When my son was two days old, I watched as he scrunched his eyebrows and opened his mouth wide, yawning and moving his face in a circle. This is my favorite face, I told my husband. We named the expression The Turtle. I loved that face.
Pretty soon Jackson’s eyes stayed open for longer parts of the day, but he would fall asleep in our arms when we sat on the couch or often anytime we held him. He cried loud, staccato cries and cooed the gentlest sounds as he took in our faces. Even in the exhaustion of new motherhood, my heart loved those noises.
And yet, we found ourselves giving in to thoughts of the future.
Won’t it be fun when he smiles?
I can’t wait until he laughs.
I wonder how soon he’ll crawl.
And as he would hit those milestones, our minds would push forward to the next.
“Ma Ma Ma Ma,” I would say over and over as he looked at me and smiled, and then yelled something that sounded like “DaDa!” When he recently started to stand on his own, we quickly asked when do you think he’ll walk?
It must be normal to think of what’s coming. It’s exciting and fun, and I feel pride every time Jackson does something new. But as we get further along in parenthood, I’ve started to notice how all this looking for his first time doing something often makes me miss all the lasts.

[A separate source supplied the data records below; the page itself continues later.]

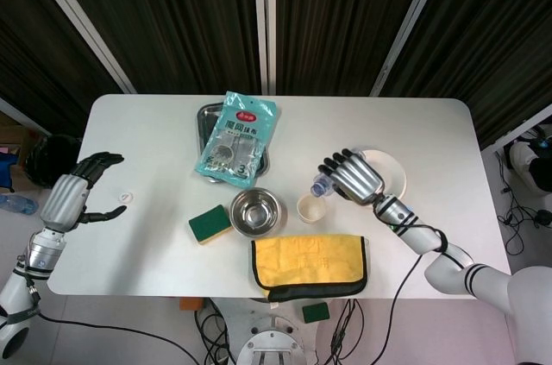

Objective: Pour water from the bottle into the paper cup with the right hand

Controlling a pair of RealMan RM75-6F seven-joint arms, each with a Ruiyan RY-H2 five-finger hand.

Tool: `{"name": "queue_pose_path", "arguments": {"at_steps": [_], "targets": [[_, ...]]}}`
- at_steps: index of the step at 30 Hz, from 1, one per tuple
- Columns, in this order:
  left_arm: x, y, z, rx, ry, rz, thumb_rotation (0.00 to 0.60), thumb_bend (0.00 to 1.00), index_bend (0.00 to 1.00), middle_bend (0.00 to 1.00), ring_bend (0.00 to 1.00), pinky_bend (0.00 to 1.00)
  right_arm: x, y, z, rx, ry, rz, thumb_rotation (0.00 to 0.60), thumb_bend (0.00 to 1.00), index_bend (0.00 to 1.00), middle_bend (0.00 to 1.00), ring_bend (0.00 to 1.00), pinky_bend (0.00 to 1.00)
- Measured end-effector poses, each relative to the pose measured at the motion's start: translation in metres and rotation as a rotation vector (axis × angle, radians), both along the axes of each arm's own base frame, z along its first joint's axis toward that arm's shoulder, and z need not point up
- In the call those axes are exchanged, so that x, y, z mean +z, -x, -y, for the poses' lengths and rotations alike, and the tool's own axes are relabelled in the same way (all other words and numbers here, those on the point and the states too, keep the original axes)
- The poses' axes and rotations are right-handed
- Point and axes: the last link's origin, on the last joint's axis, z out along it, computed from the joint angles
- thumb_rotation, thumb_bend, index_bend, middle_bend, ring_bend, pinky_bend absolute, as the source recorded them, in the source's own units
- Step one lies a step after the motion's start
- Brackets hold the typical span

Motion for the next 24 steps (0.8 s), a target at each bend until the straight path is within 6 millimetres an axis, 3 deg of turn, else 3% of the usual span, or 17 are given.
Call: {"name": "queue_pose_path", "arguments": {"at_steps": [14, 24], "targets": [[-0.003, -0.002, 0.0, -0.004, 0.006, -0.008, 0.6, 0.13, 0.19, 0.19, 0.13, 0.19, 0.026, 0.021, -0.004, -0.363, -0.151, 0.553, 0.6, 0.59, 0.81, 0.51, 0.38, 0.44], [-0.004, -0.005, 0.0, -0.006, 0.014, -0.021, 0.6, 0.13, 0.19, 0.19, 0.13, 0.19, 0.034, 0.059, -0.013, -0.646, -0.255, 0.929, 0.6, 0.57, 0.8, 0.51, 0.38, 0.44]]}}
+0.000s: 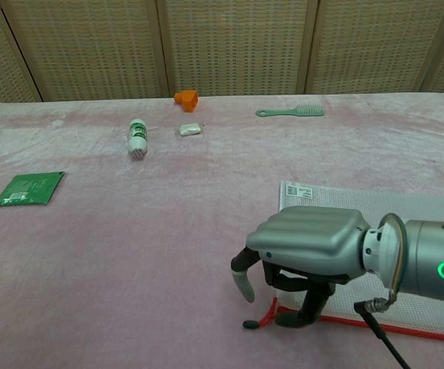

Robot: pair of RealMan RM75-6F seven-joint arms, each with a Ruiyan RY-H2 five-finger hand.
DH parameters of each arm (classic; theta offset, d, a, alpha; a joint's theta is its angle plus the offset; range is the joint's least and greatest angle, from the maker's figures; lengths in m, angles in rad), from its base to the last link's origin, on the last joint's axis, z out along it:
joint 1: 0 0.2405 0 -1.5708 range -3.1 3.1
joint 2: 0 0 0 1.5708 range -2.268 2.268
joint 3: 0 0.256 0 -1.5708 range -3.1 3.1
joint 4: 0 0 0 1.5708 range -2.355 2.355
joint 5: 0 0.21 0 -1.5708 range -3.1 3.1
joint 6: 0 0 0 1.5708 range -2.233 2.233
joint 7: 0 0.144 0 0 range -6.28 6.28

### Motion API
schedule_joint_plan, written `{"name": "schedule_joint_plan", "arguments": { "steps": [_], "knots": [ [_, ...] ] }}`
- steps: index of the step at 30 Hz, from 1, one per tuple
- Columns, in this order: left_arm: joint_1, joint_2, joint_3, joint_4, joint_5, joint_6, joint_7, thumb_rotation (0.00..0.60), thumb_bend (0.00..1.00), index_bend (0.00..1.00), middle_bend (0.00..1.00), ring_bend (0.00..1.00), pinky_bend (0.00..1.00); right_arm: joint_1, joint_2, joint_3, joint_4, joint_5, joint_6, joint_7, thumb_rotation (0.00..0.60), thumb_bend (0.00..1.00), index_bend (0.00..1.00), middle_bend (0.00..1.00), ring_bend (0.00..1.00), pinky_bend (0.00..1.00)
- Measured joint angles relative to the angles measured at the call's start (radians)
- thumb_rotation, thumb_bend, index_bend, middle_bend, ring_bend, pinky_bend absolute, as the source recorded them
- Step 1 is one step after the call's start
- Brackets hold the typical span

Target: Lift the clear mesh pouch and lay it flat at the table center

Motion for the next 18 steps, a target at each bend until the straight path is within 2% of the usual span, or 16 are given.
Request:
{"name": "schedule_joint_plan", "arguments": {
  "steps": [18],
  "knots": [
    [-0.004, 0.001, 0.002, 0.002, -0.003, -0.006, -0.005, 0.6, 0.0, 0.0, 0.0, 0.0, 0.0, 0.014, -0.07, -0.032, 0.05, 0.083, 0.047, -0.1, 0.6, 0.5, 0.53, 0.97, 0.91, 1.0]
  ]
}}
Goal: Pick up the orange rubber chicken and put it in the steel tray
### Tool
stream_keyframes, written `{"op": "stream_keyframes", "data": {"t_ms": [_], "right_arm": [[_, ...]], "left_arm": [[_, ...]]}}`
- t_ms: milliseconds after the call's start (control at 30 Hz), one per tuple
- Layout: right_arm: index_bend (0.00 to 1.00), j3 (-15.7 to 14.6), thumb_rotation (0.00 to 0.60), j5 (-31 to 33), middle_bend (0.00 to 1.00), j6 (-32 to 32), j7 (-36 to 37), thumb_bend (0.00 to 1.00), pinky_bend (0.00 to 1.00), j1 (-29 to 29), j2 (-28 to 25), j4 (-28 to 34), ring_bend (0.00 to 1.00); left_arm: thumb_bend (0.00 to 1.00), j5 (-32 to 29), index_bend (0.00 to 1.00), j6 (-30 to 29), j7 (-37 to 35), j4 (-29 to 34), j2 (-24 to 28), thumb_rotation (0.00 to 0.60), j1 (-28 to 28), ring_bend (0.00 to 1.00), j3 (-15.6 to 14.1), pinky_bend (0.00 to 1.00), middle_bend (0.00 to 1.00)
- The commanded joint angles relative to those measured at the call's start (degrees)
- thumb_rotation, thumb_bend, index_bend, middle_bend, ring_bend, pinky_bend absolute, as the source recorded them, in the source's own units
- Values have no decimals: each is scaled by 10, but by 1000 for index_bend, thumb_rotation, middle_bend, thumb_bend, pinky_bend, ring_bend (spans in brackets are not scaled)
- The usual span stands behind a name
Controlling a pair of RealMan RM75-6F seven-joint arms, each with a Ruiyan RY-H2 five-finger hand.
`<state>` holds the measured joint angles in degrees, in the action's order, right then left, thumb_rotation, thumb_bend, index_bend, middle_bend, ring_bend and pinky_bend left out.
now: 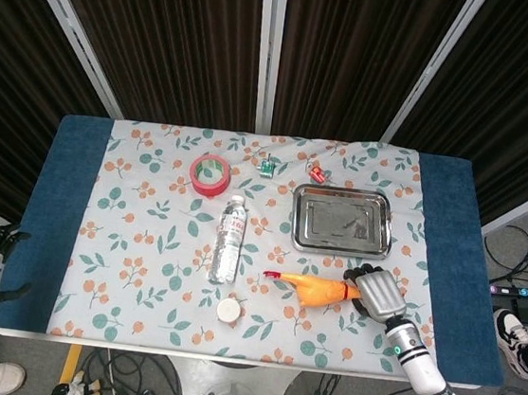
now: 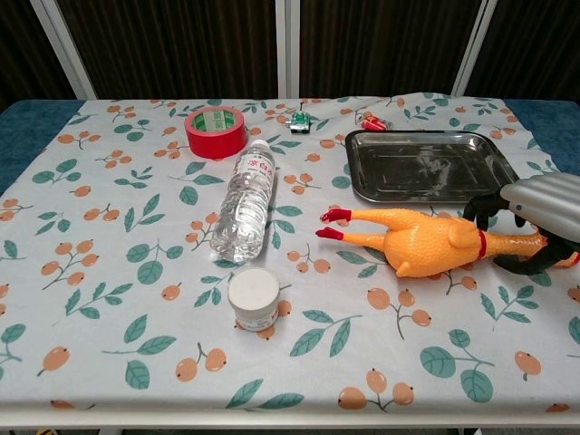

Jackson doesn’t make that turtle face anymore. His face has changed its shape and his noises sound nothing like they did when he was just weeks old. He rarely falls asleep in our arms these days and much prefers to be playing by himself on the carpet. His wriggling around on his tummy has now been replaced with full-fledged, four-limbed crawling. He is standing and moving his way around coffee tables, falling fewer times every day.
And all of these new changes are wonderful.
But, at the same time, each one of them reminds me that what he is doing now might look a little different tomorrow.
This realization makes me both excited and sad—I’m already nostalgic for the days he was a little bit tinier and a little bit younger, but I’m also his biggest fan when he conquers something new. It’s the perfect mix of emotions to remind me of the importance of embracing life as it is in this moment.
So for now, I’ll savor every time he pulls himself up on my legs and wants to be held. Every time he buckles over laughing when I dramatically rhyme words and call him a silly billy. I’ll lean in to each moment he tries to crawl away faster and faster in a game of chase. I’ll try to stay calm and present when he screams for something he wants even when I wish he could just tell me because I know those days are coming.
Right now, his silly, wild, funny, lovely baby self is in front of me, and I want to be able to look back at these days and remember the moments as ones we really lived, not ones we were pushing through waiting to see what was coming next.
I know I won’t be able to do this all the time. Motherhood is challenging, and some days getting by is the best I’ve got. But when I can, I want to remember to look at Jackson’s sweet, toothy, smiling face and breathe into the present moment. Because I am so grateful to be living every moment with him, and I don’t want to take any of them for granted.